==== MATERIAL PROVIDED

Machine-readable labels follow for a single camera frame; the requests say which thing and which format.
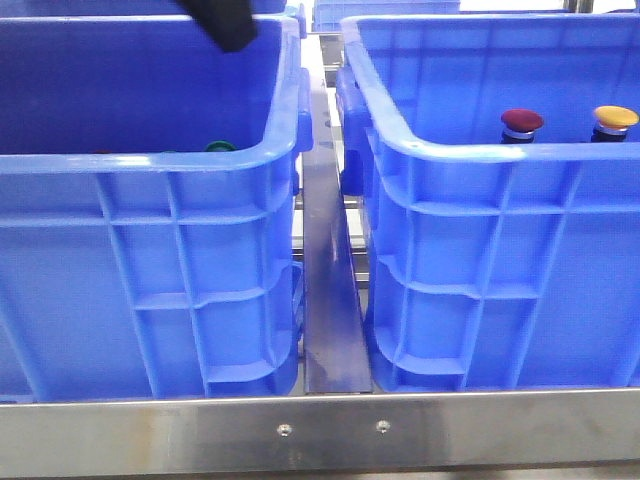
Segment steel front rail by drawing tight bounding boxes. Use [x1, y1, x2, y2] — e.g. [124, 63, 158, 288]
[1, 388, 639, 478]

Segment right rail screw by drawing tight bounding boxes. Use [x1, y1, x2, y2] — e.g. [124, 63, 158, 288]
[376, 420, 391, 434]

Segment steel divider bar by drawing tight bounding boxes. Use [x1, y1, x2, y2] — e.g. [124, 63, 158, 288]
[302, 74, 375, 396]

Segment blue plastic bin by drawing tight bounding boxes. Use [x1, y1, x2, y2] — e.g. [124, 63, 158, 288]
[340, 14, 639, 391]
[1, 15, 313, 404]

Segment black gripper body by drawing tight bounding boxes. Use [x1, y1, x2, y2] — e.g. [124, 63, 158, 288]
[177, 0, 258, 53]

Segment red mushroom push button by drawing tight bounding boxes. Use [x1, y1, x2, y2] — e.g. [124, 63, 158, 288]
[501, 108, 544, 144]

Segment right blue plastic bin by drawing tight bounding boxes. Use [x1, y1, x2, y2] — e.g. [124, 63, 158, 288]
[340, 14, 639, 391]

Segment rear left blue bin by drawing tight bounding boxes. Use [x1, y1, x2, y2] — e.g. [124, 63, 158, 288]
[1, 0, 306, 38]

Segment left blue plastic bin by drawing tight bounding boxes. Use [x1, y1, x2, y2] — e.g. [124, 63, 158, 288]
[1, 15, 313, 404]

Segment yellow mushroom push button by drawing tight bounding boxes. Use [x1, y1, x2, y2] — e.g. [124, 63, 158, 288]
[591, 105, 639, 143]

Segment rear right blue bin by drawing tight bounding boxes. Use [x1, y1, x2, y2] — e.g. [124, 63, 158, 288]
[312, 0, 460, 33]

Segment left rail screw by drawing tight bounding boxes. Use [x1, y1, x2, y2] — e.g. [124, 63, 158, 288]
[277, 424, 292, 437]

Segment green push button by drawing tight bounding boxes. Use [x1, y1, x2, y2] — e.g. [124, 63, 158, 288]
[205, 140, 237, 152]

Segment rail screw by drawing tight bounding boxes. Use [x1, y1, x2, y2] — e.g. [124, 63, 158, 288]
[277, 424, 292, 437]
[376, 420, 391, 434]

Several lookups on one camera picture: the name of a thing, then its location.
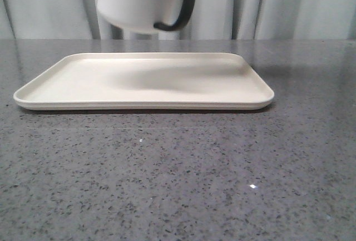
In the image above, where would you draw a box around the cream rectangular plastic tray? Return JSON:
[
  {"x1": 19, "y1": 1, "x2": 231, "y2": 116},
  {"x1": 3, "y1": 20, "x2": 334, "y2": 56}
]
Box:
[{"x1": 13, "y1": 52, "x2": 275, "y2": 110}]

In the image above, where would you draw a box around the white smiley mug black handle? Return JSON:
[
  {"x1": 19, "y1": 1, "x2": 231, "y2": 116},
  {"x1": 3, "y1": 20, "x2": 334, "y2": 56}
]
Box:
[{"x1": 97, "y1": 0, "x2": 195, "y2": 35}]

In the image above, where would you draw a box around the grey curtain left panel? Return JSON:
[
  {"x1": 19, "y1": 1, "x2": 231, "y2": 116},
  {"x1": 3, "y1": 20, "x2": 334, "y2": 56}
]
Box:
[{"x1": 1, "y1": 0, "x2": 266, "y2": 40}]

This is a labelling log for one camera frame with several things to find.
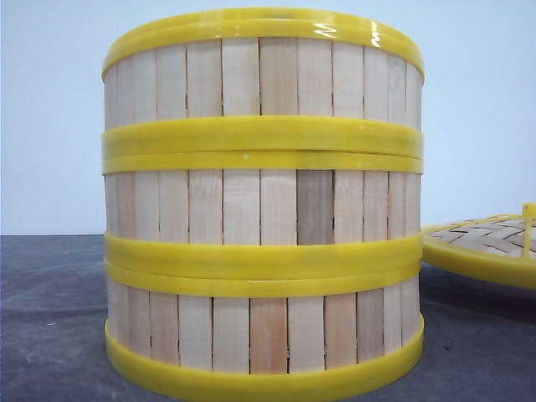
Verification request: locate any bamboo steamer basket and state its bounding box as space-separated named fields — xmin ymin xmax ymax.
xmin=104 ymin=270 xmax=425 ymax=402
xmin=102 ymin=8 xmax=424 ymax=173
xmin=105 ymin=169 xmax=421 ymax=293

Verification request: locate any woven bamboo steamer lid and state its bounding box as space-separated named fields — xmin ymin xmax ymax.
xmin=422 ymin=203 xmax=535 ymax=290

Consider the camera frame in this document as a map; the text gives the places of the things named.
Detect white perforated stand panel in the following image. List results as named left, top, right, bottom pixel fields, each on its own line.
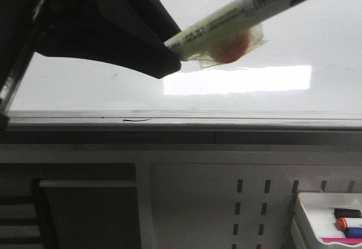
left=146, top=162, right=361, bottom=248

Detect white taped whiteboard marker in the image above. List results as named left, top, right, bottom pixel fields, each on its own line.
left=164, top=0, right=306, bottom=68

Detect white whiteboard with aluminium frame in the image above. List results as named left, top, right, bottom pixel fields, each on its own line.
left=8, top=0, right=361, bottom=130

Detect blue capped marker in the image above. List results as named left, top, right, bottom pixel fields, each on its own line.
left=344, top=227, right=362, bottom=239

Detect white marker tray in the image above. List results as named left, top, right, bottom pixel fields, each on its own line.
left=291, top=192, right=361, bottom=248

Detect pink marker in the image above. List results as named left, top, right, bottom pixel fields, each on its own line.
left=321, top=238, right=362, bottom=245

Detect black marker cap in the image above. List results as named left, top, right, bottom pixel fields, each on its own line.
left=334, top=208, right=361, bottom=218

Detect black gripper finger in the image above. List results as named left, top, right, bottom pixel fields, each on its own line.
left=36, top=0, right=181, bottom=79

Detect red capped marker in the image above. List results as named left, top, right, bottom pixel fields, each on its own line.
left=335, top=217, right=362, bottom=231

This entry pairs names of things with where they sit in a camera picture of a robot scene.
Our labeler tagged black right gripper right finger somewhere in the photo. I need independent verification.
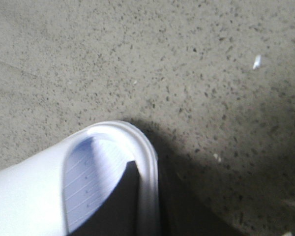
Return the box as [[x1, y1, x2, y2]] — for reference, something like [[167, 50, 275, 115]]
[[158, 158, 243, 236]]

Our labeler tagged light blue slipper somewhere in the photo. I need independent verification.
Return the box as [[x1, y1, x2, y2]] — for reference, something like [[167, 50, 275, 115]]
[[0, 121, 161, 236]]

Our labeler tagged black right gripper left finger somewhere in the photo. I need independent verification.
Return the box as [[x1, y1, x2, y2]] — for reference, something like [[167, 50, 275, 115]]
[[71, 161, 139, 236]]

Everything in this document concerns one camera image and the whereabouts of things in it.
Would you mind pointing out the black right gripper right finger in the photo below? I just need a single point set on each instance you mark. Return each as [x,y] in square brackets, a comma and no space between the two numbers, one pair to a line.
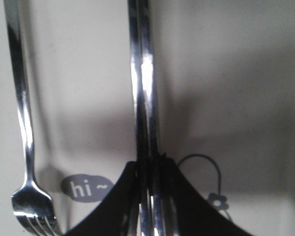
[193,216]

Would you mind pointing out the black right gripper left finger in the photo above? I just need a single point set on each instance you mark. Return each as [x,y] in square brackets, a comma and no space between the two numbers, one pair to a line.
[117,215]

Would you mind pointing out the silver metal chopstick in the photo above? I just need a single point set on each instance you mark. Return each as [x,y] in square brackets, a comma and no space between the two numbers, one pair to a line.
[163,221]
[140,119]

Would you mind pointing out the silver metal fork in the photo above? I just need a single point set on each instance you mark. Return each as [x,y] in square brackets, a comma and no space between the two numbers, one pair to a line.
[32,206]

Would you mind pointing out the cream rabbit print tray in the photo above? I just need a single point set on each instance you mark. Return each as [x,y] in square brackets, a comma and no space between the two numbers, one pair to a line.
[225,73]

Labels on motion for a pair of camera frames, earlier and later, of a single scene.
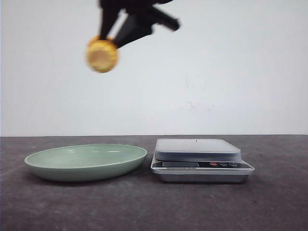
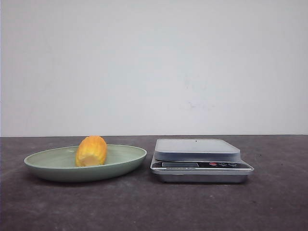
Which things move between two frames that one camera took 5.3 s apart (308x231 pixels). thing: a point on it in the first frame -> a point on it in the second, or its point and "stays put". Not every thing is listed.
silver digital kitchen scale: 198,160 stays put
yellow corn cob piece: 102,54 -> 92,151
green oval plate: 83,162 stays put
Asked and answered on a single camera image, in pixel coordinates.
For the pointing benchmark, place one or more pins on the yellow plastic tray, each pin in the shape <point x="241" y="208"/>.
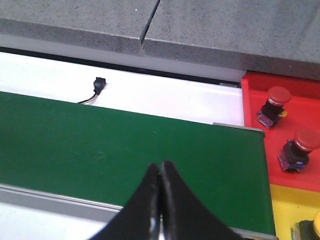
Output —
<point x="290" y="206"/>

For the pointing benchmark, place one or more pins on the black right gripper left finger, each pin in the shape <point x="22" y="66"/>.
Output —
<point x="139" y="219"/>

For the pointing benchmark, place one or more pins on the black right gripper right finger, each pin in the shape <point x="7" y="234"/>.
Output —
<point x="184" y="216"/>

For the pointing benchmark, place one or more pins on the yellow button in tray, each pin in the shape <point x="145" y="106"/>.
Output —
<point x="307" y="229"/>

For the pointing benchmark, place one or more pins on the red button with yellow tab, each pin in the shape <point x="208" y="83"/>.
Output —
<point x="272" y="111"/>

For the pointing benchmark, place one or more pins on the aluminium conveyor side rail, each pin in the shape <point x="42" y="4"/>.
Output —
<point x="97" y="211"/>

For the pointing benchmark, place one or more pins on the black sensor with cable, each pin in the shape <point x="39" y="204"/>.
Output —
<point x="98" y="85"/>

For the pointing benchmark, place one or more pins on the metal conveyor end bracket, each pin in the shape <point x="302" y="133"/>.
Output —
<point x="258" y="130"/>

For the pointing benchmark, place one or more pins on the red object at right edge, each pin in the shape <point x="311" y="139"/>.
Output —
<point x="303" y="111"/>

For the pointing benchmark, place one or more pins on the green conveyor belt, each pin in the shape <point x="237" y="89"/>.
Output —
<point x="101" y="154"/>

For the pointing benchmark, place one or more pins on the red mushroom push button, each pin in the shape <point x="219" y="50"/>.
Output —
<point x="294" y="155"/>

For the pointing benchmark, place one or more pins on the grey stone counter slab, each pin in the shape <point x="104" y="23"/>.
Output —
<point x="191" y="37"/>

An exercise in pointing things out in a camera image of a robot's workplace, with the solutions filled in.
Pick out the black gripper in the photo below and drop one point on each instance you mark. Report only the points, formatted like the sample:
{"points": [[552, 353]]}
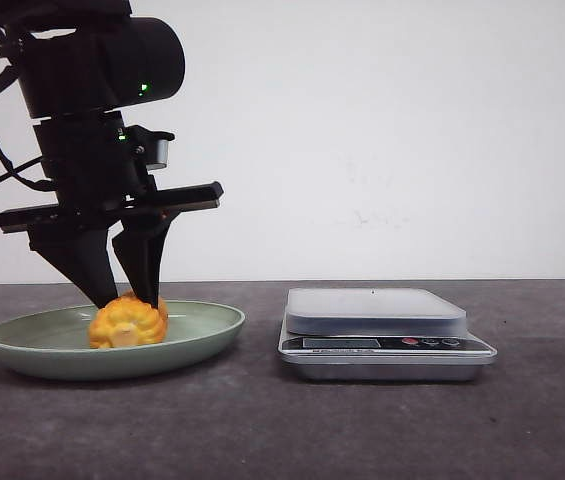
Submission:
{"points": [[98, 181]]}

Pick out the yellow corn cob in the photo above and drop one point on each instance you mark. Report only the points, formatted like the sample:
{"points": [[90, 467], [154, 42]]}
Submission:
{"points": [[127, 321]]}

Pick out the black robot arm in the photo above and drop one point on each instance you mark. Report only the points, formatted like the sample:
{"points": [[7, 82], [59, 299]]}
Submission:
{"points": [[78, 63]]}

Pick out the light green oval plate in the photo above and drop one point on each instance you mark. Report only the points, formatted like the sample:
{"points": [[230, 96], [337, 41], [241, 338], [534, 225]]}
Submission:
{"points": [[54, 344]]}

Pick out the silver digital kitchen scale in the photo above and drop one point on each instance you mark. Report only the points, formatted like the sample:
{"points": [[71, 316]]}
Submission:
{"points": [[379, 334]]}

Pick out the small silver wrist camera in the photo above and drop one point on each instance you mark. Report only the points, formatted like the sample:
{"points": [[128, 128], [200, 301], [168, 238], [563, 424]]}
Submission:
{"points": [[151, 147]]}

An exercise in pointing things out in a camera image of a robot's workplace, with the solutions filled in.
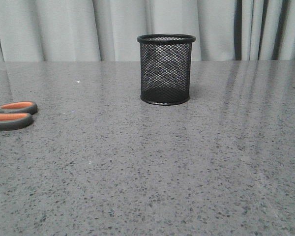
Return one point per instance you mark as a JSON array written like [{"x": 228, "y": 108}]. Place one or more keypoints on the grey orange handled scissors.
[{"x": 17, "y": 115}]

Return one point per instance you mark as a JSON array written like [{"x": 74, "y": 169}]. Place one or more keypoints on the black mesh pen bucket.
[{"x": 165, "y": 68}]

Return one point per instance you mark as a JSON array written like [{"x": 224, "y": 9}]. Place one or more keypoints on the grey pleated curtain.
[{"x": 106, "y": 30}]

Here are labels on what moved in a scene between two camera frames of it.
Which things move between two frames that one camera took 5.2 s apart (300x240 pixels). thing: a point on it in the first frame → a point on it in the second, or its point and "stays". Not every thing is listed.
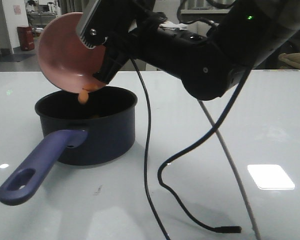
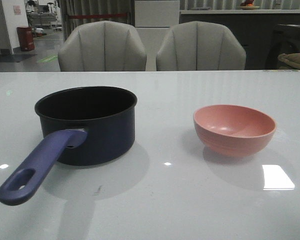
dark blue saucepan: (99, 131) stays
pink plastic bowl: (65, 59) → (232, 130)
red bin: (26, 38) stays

========

* [AIM OF THE EXERCISE]
Every line above that includes "listed" counts toward one total; give that total by itself.

* [EXPECTED ANSWER]
2